Before We Begin: What Problem Are We Solving?
Imagine you have a regular piggy bank sitting on your desk. You know how much money is inside. Nobody else does, because they cannot see through the ceramic.
Now imagine putting that piggy bank on a giant public billboard in the middle of a city. Suddenly, everyone walking past can see exactly how much you have saved. That is exactly what happens when you store financial data on a public blockchain like Ethereum. Every single number, deposit, balance, and transactions becomes visible to anyone in the world, forever.
This is not just an inconvenience. It is a real problem for real people:
- A business cannot hide its revenue from competitors
- A person cannot shield their savings from bad actors
- A protocol cannot run fair auctions without participants gaming the system
For years, blockchain developers worked around this by keeping money off-chain or using complicated workarounds. But none of those solutions felt natural. They all came with tradeoffs.

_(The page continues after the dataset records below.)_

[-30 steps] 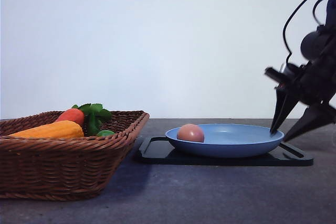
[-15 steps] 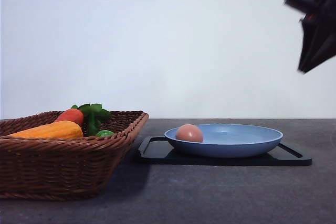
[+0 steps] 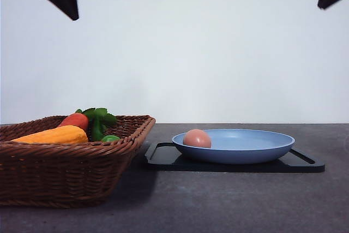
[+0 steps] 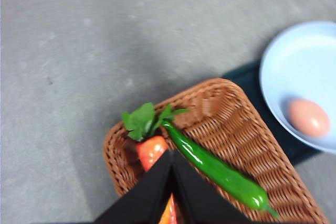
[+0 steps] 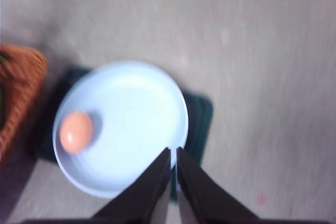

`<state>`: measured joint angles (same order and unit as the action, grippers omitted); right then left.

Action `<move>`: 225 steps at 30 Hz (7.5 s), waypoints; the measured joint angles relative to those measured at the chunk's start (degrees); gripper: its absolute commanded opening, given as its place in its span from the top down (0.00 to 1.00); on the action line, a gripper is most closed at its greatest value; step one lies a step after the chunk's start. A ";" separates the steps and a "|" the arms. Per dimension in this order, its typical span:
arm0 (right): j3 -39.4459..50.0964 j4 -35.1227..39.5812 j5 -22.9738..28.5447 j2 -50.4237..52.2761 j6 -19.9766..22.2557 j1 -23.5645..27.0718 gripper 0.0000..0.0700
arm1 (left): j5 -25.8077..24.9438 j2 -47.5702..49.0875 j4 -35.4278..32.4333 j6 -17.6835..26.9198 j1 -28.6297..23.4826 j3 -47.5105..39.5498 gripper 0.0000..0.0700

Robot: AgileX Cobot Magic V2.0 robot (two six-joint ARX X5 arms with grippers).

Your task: Transfer egg from basket to plate and serve

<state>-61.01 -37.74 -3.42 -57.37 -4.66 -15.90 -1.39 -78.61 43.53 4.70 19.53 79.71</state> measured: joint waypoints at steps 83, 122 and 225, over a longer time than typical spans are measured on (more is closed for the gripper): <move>38.92 38.41 14.17 21.77 -0.12 -14.03 1.00 | 1.01 78.36 -32.70 -4.38 -19.86 -77.76 1.00; 55.21 35.02 1.27 53.59 4.01 13.38 1.00 | 1.01 78.36 -32.70 -4.38 -19.86 -77.76 1.00; 60.12 31.17 -2.52 57.12 1.17 13.40 1.00 | 1.01 78.36 -32.70 -4.38 -19.86 -77.76 1.00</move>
<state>-0.89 -6.57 -5.94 -0.25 -3.49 -2.50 -0.38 -0.25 10.83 0.32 -0.34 1.96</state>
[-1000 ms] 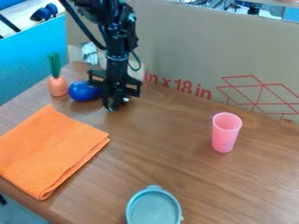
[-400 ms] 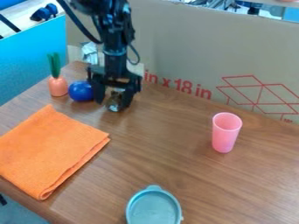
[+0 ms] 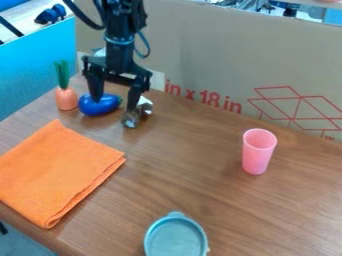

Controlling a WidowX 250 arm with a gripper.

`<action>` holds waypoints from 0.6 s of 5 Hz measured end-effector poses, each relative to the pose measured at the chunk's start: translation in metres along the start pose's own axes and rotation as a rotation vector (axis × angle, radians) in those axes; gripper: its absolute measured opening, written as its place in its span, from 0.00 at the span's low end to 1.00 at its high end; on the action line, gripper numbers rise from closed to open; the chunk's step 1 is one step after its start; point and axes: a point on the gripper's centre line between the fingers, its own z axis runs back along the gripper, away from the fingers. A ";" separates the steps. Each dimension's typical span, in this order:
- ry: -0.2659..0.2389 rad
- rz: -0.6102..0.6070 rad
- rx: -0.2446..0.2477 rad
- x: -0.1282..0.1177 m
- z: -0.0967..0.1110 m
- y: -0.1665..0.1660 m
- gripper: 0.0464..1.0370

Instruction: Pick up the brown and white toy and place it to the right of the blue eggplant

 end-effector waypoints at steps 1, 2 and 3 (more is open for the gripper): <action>-0.024 -0.162 -0.061 -0.025 0.018 -0.044 0.97; -0.015 -0.294 -0.099 -0.050 0.027 -0.086 0.97; -0.035 -0.401 -0.093 -0.077 0.044 -0.130 0.97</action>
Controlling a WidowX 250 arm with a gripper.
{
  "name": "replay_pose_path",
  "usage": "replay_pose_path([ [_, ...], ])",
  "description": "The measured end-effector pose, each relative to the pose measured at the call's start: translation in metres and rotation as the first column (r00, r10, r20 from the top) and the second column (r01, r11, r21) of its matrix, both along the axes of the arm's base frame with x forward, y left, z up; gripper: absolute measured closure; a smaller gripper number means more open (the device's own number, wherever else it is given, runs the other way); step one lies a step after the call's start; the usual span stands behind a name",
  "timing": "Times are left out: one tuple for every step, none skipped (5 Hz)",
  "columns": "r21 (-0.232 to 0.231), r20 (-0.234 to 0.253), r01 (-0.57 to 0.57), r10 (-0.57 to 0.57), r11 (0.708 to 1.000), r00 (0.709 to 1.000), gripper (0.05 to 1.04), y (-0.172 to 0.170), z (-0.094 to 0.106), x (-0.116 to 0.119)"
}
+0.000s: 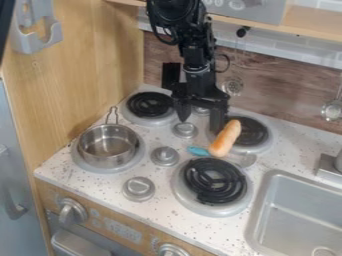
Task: Move the silver pot on the top left burner
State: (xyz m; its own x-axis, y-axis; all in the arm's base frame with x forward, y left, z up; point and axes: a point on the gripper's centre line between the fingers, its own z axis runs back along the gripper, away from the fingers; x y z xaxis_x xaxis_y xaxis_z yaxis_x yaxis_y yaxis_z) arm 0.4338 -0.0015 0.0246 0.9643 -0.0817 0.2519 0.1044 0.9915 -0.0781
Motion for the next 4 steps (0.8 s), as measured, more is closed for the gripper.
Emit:
replay_pose_path([
  [-0.004,-0.056,0.002,-0.003,1.000,0.998,0.085,-0.001,-0.021,-0.010],
  [-0.004,-0.084,-0.018,0.017,1.000,0.996,0.085,0.012,-0.028,-0.038],
  [0.042,-0.030,-0.076,0.077,0.996,0.997,0.085,0.051,-0.009,-0.050],
  [0.134,-0.034,-0.105,0.110,0.985,0.993,0.085,0.067,-0.017,-0.058],
])
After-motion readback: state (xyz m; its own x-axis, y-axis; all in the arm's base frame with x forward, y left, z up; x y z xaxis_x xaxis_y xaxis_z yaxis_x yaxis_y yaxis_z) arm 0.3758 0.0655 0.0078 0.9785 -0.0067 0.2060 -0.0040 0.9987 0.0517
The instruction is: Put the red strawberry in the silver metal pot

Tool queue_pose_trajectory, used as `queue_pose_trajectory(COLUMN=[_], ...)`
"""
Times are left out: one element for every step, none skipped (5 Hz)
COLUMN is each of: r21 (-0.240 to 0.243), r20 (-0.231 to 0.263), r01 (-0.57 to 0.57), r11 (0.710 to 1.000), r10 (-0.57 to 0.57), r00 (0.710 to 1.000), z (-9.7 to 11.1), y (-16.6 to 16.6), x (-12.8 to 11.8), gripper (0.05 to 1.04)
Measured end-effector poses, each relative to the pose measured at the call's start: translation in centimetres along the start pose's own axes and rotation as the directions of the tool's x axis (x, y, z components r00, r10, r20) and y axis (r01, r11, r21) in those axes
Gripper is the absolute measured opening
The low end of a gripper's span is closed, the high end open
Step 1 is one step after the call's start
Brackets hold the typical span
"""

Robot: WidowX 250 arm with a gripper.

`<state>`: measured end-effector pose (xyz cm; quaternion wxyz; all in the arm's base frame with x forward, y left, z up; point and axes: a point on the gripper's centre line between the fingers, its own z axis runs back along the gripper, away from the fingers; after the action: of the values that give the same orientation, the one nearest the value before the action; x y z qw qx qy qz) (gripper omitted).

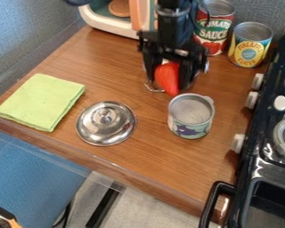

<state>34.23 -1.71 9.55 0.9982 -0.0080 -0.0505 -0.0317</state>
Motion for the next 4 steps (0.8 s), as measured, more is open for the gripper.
queue_pose_trajectory(r21=[0.03,0.058,0.073,0.088], r20=[0.01,0.004,-0.003,-0.029], r01=[-0.017,-0.044,-0.065,-0.067], r11=[0.999,0.997,0.995,0.994], r10=[0.017,0.044,0.066,0.07], r00=[1.0,0.999,0.998,0.997], z=[-1.1,-2.7,-3.8,-4.9], y=[1.8,3.2,4.3,4.6], x=[3.3,5.3,6.5,6.6], gripper=[0.778,0.778,0.778,0.822])
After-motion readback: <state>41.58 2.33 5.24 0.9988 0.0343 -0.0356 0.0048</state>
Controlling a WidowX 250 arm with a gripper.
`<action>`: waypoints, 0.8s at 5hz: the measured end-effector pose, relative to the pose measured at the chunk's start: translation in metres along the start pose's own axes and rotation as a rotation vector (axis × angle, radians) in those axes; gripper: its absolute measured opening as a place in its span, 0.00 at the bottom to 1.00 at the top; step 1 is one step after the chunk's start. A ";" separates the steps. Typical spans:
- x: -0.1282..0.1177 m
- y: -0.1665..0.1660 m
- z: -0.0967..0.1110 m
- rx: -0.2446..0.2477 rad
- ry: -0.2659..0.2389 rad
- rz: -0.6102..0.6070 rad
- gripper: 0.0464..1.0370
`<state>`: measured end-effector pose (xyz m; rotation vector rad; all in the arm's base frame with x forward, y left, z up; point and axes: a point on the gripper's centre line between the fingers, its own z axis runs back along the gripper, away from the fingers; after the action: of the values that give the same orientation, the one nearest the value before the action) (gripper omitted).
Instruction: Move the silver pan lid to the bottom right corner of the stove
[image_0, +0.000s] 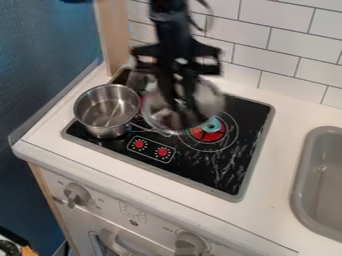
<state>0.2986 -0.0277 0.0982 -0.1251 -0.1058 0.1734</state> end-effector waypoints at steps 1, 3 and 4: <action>-0.021 -0.034 -0.021 0.007 0.035 -0.148 0.23; -0.033 -0.037 -0.080 0.172 0.112 -0.268 0.23; -0.028 -0.035 -0.092 0.186 0.124 -0.261 0.23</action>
<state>0.2877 -0.0773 0.0097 0.0639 0.0186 -0.0849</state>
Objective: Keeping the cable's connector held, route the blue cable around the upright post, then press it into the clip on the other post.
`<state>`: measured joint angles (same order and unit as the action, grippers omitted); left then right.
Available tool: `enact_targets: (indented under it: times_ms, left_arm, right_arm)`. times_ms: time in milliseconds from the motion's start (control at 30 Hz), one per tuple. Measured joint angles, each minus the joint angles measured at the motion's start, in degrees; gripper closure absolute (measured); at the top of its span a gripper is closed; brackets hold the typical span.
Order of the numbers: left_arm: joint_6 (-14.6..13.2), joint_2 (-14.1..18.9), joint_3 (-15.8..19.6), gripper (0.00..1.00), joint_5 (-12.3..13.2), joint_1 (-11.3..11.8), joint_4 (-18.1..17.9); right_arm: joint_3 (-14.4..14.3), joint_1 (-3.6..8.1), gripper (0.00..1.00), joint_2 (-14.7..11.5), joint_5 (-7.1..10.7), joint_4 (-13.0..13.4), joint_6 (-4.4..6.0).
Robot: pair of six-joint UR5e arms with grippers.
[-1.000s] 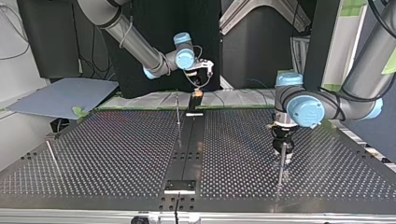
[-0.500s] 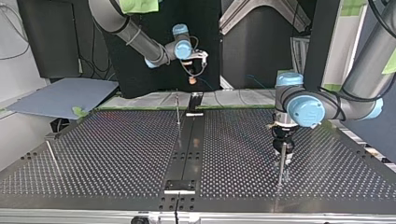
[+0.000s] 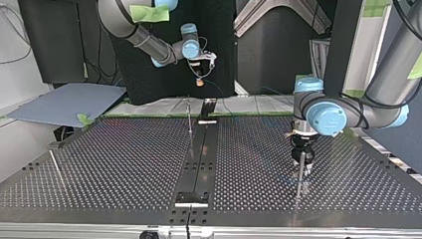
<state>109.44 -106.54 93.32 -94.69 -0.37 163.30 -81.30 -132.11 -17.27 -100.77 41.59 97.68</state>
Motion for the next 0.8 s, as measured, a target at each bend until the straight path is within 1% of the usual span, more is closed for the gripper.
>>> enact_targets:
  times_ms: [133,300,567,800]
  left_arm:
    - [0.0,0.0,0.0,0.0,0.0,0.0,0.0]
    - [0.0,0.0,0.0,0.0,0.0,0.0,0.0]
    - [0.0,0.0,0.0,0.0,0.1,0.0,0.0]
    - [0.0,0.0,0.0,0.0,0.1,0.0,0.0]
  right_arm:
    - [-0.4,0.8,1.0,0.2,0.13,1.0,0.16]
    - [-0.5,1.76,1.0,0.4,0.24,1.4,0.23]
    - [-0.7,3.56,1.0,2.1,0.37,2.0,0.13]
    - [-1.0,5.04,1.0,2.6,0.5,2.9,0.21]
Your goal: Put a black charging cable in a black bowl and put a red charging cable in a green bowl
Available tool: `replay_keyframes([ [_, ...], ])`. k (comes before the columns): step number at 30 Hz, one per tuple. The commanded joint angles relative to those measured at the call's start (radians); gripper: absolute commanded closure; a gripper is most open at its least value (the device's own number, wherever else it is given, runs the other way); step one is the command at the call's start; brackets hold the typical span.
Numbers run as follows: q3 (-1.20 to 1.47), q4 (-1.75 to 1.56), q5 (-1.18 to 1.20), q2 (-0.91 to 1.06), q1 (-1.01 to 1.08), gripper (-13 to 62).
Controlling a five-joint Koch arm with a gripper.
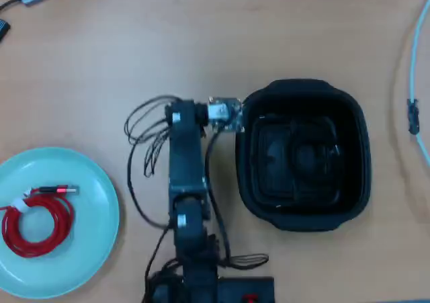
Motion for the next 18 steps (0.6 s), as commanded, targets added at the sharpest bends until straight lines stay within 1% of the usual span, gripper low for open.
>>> replay_keyframes([
  [1,0.057,-0.149,-0.002,0.212,0.031,43.4],
  [4,0.209,-0.250,0.000,0.379,0.044,43.5],
  [9,0.416,-0.337,0.040,0.581,0.049,43.3],
  [13,0.680,-0.500,0.075,0.782,0.074,43.2],
  [15,0.824,-0.641,0.087,0.850,0.103,43.6],
  [18,1.015,-0.845,0.089,0.879,0.120,43.6],
])
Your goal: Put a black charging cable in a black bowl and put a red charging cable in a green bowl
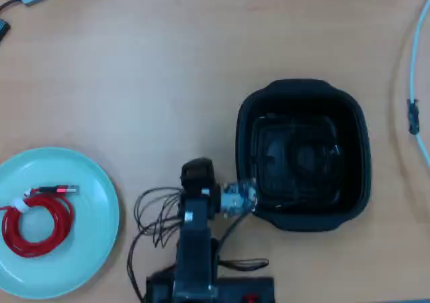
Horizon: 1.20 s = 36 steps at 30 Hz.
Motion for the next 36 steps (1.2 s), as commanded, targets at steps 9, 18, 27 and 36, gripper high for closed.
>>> replay_keyframes([
  [9,0.385,-0.423,0.009,0.081,0.077,43.4],
  [18,0.589,-0.422,0.008,0.101,0.080,43.6],
  [27,0.588,-0.422,0.008,0.101,0.078,43.7],
  [36,0.588,-0.420,0.008,0.101,0.078,43.7],
])
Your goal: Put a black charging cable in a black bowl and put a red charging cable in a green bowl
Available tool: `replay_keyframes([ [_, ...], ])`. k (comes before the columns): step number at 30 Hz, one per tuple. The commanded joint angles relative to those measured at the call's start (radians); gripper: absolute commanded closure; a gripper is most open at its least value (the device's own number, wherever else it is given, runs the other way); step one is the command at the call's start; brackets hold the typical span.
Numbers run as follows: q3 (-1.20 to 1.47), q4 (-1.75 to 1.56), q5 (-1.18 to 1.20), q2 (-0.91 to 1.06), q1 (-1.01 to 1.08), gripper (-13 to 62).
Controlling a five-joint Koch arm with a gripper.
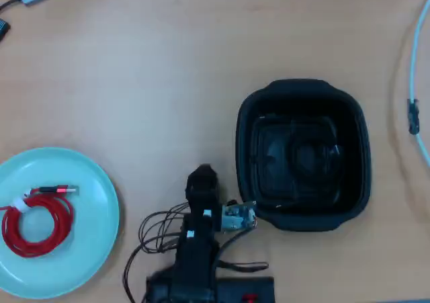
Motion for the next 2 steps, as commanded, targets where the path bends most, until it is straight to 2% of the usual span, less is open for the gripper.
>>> replay_keyframes([
  [1,0.089,0.064,0.005,0.101,0.002,43.7],
  [2,0.089,0.063,0.005,0.101,0.002,43.7],
])
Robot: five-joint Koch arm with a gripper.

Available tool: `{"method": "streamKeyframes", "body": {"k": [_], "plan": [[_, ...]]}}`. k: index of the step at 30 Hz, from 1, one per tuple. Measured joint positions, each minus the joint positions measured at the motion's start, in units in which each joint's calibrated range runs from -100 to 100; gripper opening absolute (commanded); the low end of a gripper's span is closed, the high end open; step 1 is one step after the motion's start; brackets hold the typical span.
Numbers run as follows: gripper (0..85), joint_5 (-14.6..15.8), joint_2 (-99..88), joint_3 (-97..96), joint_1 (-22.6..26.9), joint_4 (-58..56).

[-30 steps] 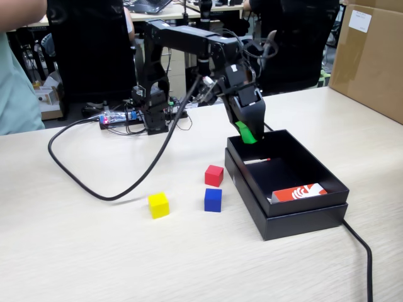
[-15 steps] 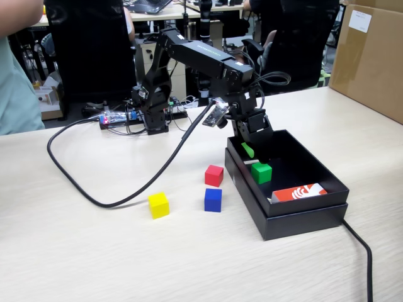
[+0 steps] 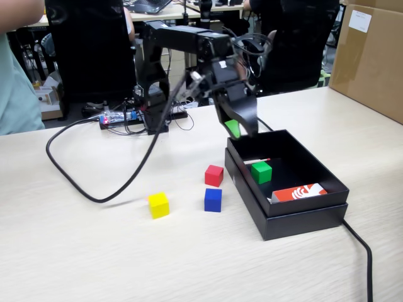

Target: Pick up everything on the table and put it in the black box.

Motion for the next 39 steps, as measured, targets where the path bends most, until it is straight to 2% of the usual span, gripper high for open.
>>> {"method": "streamKeyframes", "body": {"k": [5, 9, 14, 28, 32, 35, 39], "plan": [[45.6, -4.9, 0.0, -0.3, -6.1, 0.0], [46.8, -7.0, 0.5, -4.2, -9.4, 0.0], [46.8, -8.1, 6.1, -4.6, -11.9, 0.0], [46.0, -8.8, 26.3, -0.5, -15.0, 0.0], [37.2, -9.4, 29.3, 1.9, -15.7, 0.1], [25.7, -9.3, 30.9, 1.9, -15.6, 0.1], [16.4, -8.9, 32.8, 3.7, -15.4, 0.0]]}}
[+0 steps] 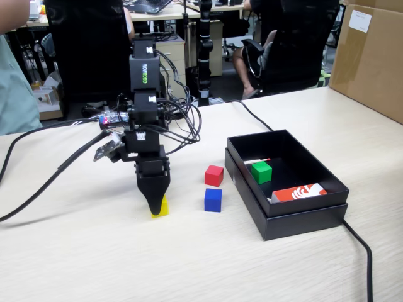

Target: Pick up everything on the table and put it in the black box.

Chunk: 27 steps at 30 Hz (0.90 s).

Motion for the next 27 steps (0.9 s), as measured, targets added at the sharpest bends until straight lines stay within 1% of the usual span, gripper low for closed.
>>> {"method": "streamKeyframes", "body": {"k": [4, 7, 11, 13, 18, 22, 23, 24, 26, 27], "plan": [[10.5, 0.6, 0.5, 1.1, 0.1, 0.0], [10.5, 0.9, -1.3, 0.9, 0.4, 0.0], [10.5, 1.1, -12.2, -0.6, 2.4, 0.1], [10.6, 1.1, -19.0, -1.8, 4.3, 0.0], [10.6, 2.4, -31.6, -4.0, 10.3, -0.4], [10.6, 4.2, -33.0, -4.1, 15.0, -0.5], [10.6, 5.1, -33.0, -4.0, 17.2, -0.5], [10.6, 5.2, -33.0, -4.0, 17.3, -0.5], [10.6, 6.1, -32.4, -4.0, 19.0, -0.5], [10.8, 7.7, -29.4, -1.6, 21.3, -1.2]]}}
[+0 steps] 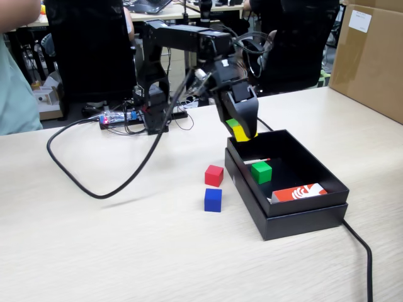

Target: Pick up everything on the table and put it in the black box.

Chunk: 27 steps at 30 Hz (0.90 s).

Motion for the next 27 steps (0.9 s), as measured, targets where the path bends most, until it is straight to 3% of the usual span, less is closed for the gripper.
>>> {"method": "streamKeyframes", "body": {"k": [12, 14, 18, 23, 27], "plan": [[11.4, 3.9, 17.5, 4.3, 3.4, -1.5], [17.3, 4.2, 18.4, 4.6, 3.4, -1.5], [19.3, 4.2, 19.9, 4.7, 3.4, -1.5], [36.4, 4.3, 20.5, 4.7, 3.2, -1.5], [39.6, 4.4, 21.0, 4.7, 2.9, -1.5]]}}
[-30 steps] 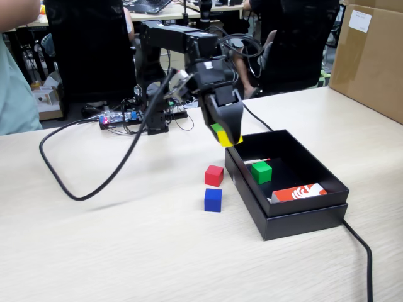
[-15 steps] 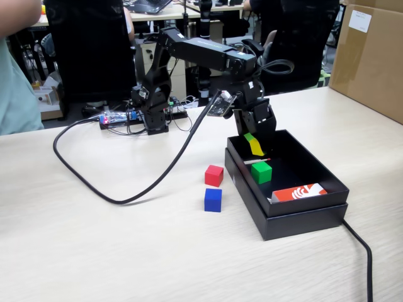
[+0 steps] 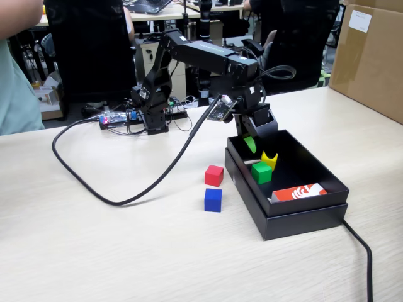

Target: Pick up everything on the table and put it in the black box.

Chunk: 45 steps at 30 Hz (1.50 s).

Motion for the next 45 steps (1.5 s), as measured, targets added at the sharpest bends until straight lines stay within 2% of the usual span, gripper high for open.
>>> {"method": "streamKeyframes", "body": {"k": [5, 12, 22, 26, 45], "plan": [[39.6, 0.0, -1.8, 0.1, -0.7, -0.3], [39.8, -0.1, -15.8, 0.1, -4.0, -3.2], [43.9, -3.6, -29.0, -11.7, -9.2, -4.6], [46.8, -4.0, -29.0, -16.7, -9.7, -4.6], [46.8, -4.1, -10.7, -17.6, -9.7, -2.6]]}}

FHE changes that completely.
What Is FHE and Why Does It Matter?
FHE stands for Fully Homomorphic Encryption. That is a big phrase, so let's break it down with a simple story.
Picture a locked glass box. You put a number inside and lock it. You hand the box to a stranger. The stranger can do math on the number inside, they can add to it, subtract from it, compare it and all without ever opening the box. When you finally unlock it, the result of all that math is sitting there, correct, and the stranger never learned what the original number was.
That is FHE. It is a type of encryption that lets computers perform calculations on data while the data is still encrypted. The computer never sees the actual value. It only works with the scrambled, locked version.
This makes something previously impossible now completely possible: a smart contract that does math on private data without ever knowing what that data actually is.
What Is Fhenix CoFHE?
Fhenix built a system called CoFHE (Co-processor for Fully Homomorphic Encryption). Think of it as a powerful behind-the-scenes assistant that handles all the heavy FHE operations for your smart contract.
When your smart contract needs to add two encrypted numbers, it does not do it alone. It asks the CoFHE network to perform the computation. The CoFHE network does the work, returns the encrypted result, and nobody, not the network, not the blockchain, not any observer ever sees the actual numbers involved.
This means you can write smart contracts that handle private balances, private votes, private bids, or any kind of private data, and it all runs on the public Ethereum blockchain without exposing anything.
What Is the PiggyBank Contract?
The PiggyBank contract is a savings account that lives on the blockchain. Each user can:
- Deposit an amount into their personal piggy bank
- Withdraw an amount from their piggy bank
- Check their balance — privately, only the user can read it
What makes it special: every single number involved, the deposit amount, the withdrawal amount, the balance, is always encrypted on-chain. Even the miners processing the transactions, the validators running the network, and anyone staring at the blockchain data cannot tell how much money you have or how much you moved.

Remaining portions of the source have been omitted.